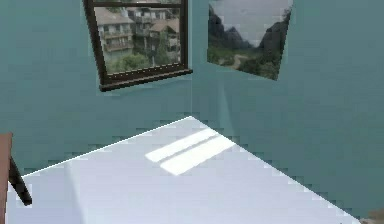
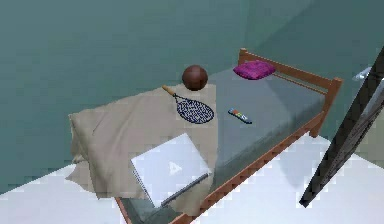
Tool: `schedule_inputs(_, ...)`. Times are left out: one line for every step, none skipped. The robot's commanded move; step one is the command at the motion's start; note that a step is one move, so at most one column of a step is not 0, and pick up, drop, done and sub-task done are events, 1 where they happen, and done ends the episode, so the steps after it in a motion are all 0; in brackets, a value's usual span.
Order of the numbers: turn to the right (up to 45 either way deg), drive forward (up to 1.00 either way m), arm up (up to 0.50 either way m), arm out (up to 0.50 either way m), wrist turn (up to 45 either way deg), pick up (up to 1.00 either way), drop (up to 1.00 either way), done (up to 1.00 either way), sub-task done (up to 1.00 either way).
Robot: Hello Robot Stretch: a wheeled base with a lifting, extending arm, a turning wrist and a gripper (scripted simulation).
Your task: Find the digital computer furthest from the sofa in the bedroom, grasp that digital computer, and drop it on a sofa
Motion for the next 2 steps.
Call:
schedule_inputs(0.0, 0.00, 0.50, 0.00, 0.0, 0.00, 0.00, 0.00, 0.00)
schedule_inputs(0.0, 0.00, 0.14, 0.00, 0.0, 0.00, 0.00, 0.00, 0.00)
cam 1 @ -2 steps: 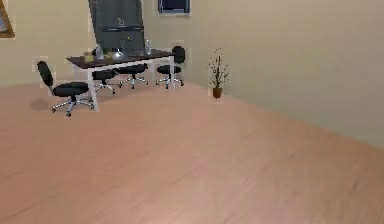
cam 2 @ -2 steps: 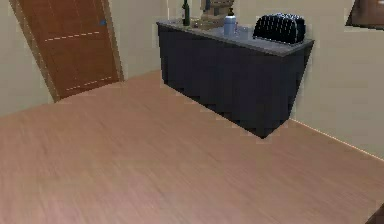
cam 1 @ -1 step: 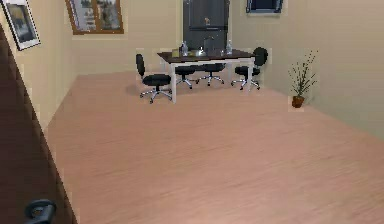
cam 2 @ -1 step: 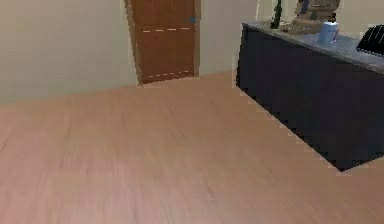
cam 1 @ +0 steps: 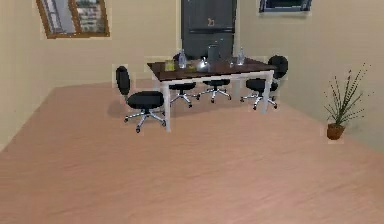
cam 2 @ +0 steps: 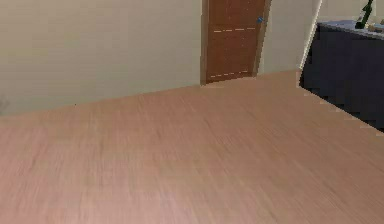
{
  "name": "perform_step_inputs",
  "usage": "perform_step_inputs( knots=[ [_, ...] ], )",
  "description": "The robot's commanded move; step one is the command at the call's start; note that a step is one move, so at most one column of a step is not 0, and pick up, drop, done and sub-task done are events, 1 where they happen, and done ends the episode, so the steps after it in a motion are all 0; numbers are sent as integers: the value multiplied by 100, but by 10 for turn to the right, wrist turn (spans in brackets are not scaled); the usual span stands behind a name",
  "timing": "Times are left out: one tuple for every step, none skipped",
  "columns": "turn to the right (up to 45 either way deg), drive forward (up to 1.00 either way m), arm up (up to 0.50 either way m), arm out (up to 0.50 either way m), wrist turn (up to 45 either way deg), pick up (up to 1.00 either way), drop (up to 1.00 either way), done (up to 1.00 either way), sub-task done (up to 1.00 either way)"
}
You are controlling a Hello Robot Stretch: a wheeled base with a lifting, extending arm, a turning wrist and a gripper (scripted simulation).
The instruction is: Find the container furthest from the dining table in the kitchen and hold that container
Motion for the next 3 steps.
perform_step_inputs(
  knots=[
    [30,0,0,0,0,0,0,0,0],
    [0,5,0,0,0,0,0,0,0],
    [-210,0,0,0,0,0,0,0,0]
  ],
)
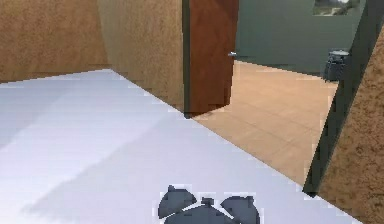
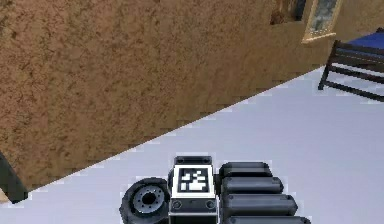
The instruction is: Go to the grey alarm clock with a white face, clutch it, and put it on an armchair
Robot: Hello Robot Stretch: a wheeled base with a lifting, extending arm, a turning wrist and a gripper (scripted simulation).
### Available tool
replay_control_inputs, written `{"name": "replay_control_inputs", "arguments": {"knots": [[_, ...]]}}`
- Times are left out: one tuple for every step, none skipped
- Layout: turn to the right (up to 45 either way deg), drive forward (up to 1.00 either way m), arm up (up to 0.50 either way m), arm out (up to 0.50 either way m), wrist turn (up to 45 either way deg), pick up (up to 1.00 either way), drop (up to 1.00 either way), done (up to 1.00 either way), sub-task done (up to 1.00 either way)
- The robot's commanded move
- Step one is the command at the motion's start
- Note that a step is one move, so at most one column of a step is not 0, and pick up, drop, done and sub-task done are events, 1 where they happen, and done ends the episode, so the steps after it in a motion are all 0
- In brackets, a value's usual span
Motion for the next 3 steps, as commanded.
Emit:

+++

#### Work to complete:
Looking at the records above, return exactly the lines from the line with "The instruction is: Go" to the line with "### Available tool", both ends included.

#### Task result:
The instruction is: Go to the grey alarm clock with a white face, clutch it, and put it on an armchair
Robot: Hello Robot Stretch: a wheeled base with a lifting, extending arm, a turning wrist and a gripper (scripted simulation).
### Available tool

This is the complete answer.